Web Bench: a new way to compare AI browser agents

Web Bench: a new way to compare AI browser agents(blog.skyvern.com)

34 points by suchintan 1 year ago | 9 comments

helsinki 1 year ago |

Does anyone use Skyvern to build their websites? I’m wondering how I might benefit from using an agentic browser workflow instead of a playwright MCP server for building a web UI?

neveroddoreven 1 year ago |

I had no idea WebVoyager only spanned 15 websites lol... the 452 figure you have still seems a little low though - do you have plans to expand it? It seems like you'd want as many sites as possible to improve the real-world accuracy of agents due to the long tail nature of website traffic

suchintan 1 year ago | |

We definitely plan to expand it. I want to get to ~10,000 for a reasonable benchmark.

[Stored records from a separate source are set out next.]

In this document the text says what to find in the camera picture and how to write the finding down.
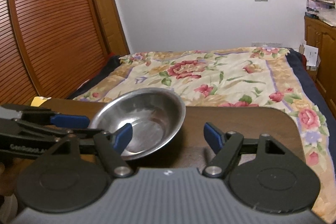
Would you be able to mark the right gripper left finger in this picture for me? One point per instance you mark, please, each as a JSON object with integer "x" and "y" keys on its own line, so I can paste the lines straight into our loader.
{"x": 110, "y": 146}

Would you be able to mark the dark clothes on bed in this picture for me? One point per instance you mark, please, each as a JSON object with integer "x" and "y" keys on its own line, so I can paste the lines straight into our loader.
{"x": 111, "y": 63}

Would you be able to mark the small steel bowl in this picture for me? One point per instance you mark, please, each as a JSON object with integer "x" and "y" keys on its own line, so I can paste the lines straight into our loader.
{"x": 156, "y": 116}

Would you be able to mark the pile of folded fabrics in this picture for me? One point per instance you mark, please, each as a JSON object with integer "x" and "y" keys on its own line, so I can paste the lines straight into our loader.
{"x": 323, "y": 10}

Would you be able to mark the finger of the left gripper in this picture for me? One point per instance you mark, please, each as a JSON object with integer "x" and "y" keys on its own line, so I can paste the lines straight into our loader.
{"x": 32, "y": 132}
{"x": 55, "y": 117}

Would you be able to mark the wooden sideboard cabinet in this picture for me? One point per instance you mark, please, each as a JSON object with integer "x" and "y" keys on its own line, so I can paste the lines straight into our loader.
{"x": 322, "y": 36}

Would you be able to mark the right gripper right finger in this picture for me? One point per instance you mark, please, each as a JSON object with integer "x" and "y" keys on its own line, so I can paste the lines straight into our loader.
{"x": 226, "y": 147}

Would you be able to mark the floral bed quilt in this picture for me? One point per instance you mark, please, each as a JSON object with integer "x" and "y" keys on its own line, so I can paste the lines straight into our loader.
{"x": 240, "y": 77}

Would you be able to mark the yellow pikachu plush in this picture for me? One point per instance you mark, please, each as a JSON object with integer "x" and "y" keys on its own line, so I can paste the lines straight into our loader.
{"x": 38, "y": 101}

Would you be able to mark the white paper box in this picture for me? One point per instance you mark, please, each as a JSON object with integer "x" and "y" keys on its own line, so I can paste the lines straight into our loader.
{"x": 311, "y": 55}

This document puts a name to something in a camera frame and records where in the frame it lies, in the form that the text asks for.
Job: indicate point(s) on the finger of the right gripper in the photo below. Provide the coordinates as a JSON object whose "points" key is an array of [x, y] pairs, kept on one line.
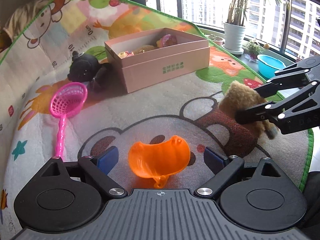
{"points": [[284, 81], [260, 113]]}

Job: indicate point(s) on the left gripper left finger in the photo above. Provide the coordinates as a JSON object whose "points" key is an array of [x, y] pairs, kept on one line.
{"points": [[96, 170]]}

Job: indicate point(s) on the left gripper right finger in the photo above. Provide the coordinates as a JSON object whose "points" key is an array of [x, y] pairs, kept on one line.
{"points": [[227, 171]]}

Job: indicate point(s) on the brown plush teddy bear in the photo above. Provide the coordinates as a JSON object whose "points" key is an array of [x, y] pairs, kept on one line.
{"points": [[240, 97]]}

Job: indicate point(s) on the orange plastic toy scoop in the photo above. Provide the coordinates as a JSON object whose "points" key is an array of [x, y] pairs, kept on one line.
{"points": [[159, 161]]}

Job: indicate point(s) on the black plush toy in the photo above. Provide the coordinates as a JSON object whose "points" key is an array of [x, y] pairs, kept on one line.
{"points": [[87, 68]]}

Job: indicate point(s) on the blue plastic basin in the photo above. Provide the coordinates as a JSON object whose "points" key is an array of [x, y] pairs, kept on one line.
{"points": [[268, 65]]}

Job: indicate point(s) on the small potted flower plant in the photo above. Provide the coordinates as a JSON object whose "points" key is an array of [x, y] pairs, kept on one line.
{"points": [[253, 49]]}

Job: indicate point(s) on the colourful cartoon play mat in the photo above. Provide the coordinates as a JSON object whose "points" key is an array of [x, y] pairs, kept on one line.
{"points": [[179, 97]]}

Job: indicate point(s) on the pink plastic toy net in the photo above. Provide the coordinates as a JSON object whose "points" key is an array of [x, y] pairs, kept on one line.
{"points": [[67, 102]]}

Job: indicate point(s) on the white plant pot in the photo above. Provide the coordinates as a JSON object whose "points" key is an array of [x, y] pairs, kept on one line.
{"points": [[234, 36]]}

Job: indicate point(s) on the small yellow toy in box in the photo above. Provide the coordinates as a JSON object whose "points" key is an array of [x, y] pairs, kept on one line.
{"points": [[125, 54]]}

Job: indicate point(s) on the pink cardboard box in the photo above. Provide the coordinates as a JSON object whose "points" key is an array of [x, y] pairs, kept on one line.
{"points": [[190, 54]]}

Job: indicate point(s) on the brown plush in box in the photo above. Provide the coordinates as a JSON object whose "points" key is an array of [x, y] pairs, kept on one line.
{"points": [[143, 49]]}

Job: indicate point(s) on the pink donut toy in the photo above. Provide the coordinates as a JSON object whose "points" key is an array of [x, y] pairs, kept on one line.
{"points": [[166, 41]]}

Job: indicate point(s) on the beige covered sofa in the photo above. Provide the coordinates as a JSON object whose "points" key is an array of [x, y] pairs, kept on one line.
{"points": [[21, 17]]}

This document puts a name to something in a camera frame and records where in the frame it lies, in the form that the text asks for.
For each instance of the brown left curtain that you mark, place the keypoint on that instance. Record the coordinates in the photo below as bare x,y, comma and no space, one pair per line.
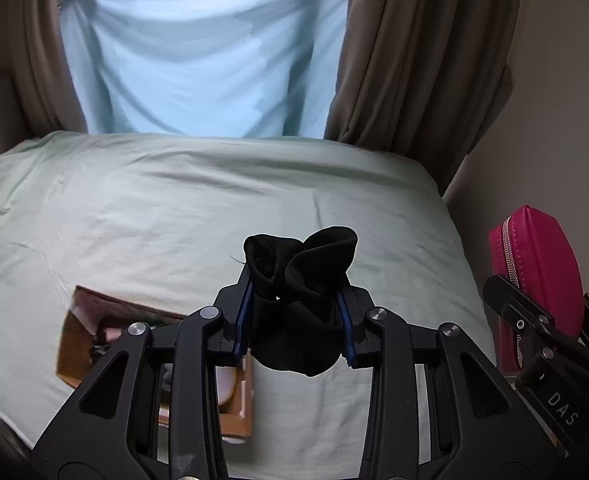
32,55

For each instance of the brown cardboard box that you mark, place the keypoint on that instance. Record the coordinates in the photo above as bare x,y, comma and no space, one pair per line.
112,352

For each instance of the light blue hanging sheet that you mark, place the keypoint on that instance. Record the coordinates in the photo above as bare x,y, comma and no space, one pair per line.
225,68

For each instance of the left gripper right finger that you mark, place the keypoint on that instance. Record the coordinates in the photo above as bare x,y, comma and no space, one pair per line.
438,409

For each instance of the black scrunchie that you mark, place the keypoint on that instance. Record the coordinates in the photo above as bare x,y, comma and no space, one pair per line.
293,322

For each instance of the pale green bed sheet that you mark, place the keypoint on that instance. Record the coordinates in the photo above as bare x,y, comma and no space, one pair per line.
160,220

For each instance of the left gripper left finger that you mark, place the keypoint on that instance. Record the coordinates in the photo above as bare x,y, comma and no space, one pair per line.
82,450

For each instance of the grey fluffy plush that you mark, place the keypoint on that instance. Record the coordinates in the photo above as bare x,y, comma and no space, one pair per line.
166,379

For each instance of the brown right curtain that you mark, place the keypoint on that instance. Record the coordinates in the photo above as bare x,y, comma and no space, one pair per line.
423,79

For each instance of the brown curtain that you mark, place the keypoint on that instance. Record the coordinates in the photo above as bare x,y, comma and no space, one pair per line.
423,79
32,55

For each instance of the magenta zip pouch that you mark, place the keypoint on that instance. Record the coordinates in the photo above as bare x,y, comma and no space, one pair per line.
531,250

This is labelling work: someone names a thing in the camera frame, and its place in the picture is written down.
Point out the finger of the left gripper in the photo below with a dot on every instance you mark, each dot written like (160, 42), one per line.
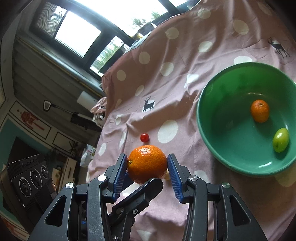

15 blew my mind -- it's too easy to overfit that dataset

vasusen 1 year ago |

Thank you so much for creating this folks! A browser navigation agent is key part of our AI QA setup at Donobu (https://donobu.com/). We found the WebVoyager benchmarks severely lacking for complex e2e test cases like logged-in dashboards, onboarding forms, etc.

While the extraction/2fa flows aren't super relevant to us, this saves us time from building our own set of benchmarks. Really appreciate it and hope we can contribute to make this a really large set.

suchintan 1 year ago | |

That would be amazing!!

gitmagic 1 year ago |

Would love to see how Nelly [0] performs on this benchmark.

[0] https://nelly.is

suchintan 1 year ago | |

Very cool. The benchmark can be found here if you want to take a look at it: https://github.com/Halluminate/WebBench

pants2 1 year ago |

Great work! Big fan of Skyvern.

Looking forward to the benchmarks on Claude 4 (and o3 CUA when that's released)

wm2 1 year ago |

super cool!